(Directions for this task): Pull every line containing "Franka" from the entries.

== Data records

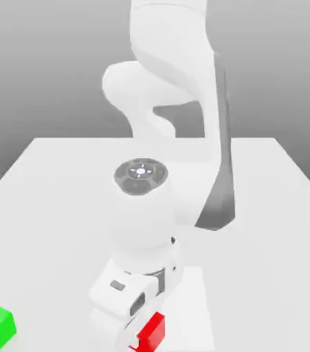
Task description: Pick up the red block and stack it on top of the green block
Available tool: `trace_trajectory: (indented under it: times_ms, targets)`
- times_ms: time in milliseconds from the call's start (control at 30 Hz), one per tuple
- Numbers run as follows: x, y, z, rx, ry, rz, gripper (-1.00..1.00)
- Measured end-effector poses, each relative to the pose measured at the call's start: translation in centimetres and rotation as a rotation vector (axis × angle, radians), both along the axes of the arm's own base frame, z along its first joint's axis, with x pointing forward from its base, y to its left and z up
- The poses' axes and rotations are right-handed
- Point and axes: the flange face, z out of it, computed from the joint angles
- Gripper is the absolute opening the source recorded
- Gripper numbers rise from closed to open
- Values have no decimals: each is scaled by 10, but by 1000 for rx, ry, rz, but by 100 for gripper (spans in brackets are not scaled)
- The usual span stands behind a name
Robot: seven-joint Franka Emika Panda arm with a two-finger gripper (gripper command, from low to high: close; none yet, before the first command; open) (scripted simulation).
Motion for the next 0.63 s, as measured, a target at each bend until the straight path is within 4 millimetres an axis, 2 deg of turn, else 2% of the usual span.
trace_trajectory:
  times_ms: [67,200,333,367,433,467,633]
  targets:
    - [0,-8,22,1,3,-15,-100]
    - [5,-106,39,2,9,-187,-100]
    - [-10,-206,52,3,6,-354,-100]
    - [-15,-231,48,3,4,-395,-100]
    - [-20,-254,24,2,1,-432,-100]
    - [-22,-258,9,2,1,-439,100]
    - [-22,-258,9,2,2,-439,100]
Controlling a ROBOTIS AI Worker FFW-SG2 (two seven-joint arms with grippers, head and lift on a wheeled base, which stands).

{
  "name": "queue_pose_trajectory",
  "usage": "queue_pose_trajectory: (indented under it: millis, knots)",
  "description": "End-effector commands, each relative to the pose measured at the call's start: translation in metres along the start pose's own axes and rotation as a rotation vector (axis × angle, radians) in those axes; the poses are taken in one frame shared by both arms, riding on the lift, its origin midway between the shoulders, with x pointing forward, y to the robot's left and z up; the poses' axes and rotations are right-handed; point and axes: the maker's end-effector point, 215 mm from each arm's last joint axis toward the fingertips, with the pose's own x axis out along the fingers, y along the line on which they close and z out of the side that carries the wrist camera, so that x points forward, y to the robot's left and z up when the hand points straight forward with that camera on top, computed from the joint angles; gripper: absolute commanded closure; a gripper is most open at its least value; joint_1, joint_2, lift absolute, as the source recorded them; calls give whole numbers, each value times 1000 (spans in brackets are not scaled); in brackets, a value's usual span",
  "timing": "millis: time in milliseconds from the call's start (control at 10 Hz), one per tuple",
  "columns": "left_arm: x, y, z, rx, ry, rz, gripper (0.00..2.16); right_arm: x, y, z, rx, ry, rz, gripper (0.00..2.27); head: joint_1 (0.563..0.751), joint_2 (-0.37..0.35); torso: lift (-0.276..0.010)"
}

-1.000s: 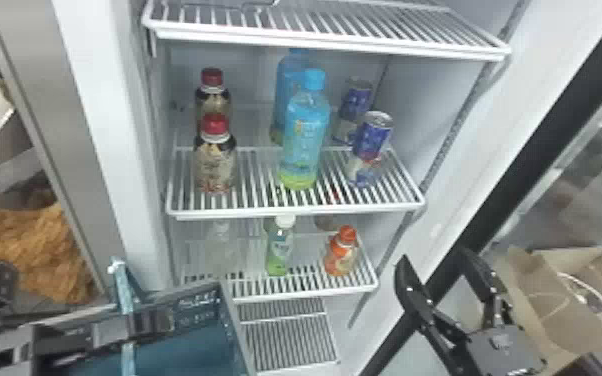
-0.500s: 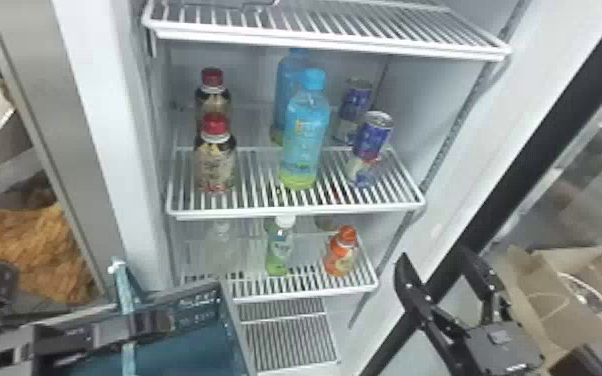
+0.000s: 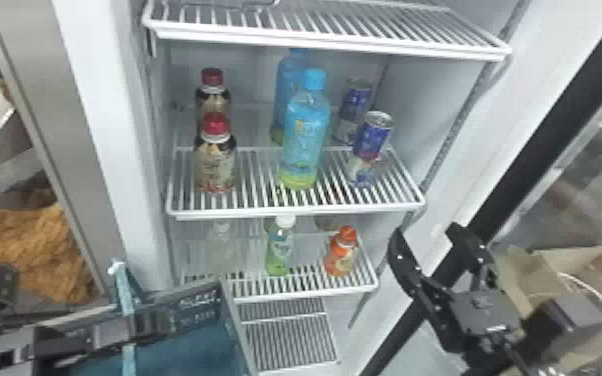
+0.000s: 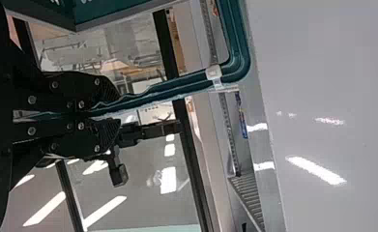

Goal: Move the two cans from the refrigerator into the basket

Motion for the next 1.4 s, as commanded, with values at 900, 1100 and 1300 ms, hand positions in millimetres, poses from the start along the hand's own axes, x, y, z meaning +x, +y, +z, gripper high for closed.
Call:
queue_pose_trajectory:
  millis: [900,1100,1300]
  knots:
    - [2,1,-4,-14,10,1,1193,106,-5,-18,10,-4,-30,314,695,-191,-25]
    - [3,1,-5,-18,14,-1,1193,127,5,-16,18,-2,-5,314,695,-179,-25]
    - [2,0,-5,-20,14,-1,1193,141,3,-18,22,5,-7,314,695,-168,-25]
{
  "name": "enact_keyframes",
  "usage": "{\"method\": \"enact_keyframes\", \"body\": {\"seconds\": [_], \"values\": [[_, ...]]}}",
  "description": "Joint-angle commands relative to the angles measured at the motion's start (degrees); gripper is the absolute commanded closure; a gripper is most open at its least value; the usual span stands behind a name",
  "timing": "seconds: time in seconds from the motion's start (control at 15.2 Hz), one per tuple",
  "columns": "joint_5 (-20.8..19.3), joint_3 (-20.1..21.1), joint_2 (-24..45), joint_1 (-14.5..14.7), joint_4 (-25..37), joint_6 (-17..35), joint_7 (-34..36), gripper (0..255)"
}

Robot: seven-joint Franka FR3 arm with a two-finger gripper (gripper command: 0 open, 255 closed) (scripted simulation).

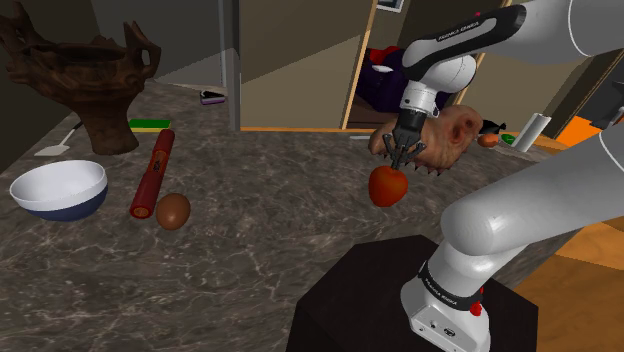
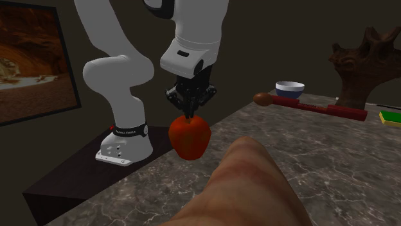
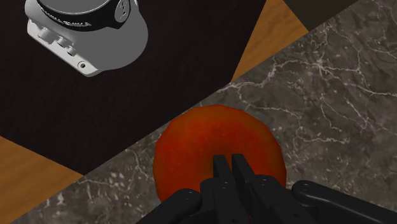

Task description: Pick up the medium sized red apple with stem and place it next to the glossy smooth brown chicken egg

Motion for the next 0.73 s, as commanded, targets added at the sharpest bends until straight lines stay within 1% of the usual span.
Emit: {"method": "enact_keyframes", "body": {"seconds": [0.0, 0.66], "values": [[0.0, 0.0, 0.0, 0.0, -0.02, 0.01, 0.0, 255], [-0.11, 0.6, -2.69, -0.01, 5.68, -8.16, 1.73, 255]]}}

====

(Completed task):
Robot: seven-joint Franka Emika Panda arm with a two-finger gripper (gripper command, from low to high: close; none yet, before the first command; open) (scripted simulation).
Robot: seven-joint Franka FR3 arm with a two-finger gripper (gripper command: 0 open, 255 closed) (scripted simulation).

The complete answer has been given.